EXERCISE INSTRUCTIONS. The whole listing should be retyped word for word, apart from the pictures it holds.
-*-*-
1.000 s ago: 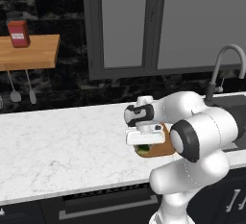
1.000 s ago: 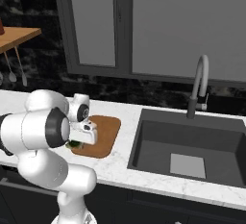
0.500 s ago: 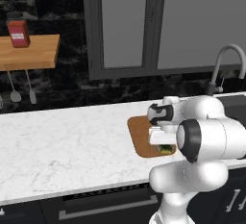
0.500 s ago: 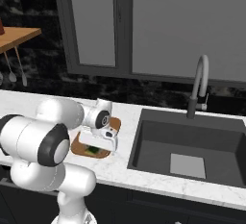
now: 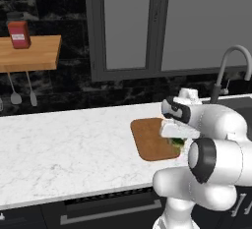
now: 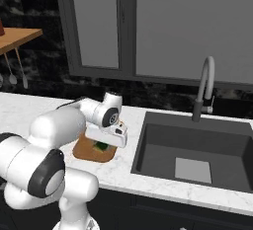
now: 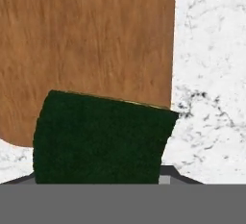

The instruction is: Pick up the sponge from the counter and clean the cutting board by briefly scrubbing or pressing down on the cutting board. Once finished, release the sponge.

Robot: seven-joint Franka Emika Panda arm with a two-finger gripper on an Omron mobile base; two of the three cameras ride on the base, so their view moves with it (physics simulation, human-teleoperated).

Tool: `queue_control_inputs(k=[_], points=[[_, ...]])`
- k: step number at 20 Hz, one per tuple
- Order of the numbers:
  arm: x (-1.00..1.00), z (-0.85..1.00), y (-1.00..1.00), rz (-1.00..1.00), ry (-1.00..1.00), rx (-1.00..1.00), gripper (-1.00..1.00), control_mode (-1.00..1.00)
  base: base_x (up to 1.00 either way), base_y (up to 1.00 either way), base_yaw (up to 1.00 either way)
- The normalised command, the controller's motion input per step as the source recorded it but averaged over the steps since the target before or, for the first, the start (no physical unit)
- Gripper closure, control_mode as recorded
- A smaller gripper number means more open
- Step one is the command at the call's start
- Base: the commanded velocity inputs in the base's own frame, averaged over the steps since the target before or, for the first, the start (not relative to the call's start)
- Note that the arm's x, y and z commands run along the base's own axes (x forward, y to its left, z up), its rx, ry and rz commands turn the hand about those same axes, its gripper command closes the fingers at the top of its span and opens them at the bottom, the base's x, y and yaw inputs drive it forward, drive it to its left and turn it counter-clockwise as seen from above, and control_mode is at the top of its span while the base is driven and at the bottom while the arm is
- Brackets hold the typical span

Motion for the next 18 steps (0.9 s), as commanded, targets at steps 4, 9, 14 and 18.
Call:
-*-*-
WORKED SOLUTION.
1.000 s ago: 
1.000 s ago: 
0.500 s ago: 
0.500 s ago: 
now: 
now: 
now: 

The instruction is: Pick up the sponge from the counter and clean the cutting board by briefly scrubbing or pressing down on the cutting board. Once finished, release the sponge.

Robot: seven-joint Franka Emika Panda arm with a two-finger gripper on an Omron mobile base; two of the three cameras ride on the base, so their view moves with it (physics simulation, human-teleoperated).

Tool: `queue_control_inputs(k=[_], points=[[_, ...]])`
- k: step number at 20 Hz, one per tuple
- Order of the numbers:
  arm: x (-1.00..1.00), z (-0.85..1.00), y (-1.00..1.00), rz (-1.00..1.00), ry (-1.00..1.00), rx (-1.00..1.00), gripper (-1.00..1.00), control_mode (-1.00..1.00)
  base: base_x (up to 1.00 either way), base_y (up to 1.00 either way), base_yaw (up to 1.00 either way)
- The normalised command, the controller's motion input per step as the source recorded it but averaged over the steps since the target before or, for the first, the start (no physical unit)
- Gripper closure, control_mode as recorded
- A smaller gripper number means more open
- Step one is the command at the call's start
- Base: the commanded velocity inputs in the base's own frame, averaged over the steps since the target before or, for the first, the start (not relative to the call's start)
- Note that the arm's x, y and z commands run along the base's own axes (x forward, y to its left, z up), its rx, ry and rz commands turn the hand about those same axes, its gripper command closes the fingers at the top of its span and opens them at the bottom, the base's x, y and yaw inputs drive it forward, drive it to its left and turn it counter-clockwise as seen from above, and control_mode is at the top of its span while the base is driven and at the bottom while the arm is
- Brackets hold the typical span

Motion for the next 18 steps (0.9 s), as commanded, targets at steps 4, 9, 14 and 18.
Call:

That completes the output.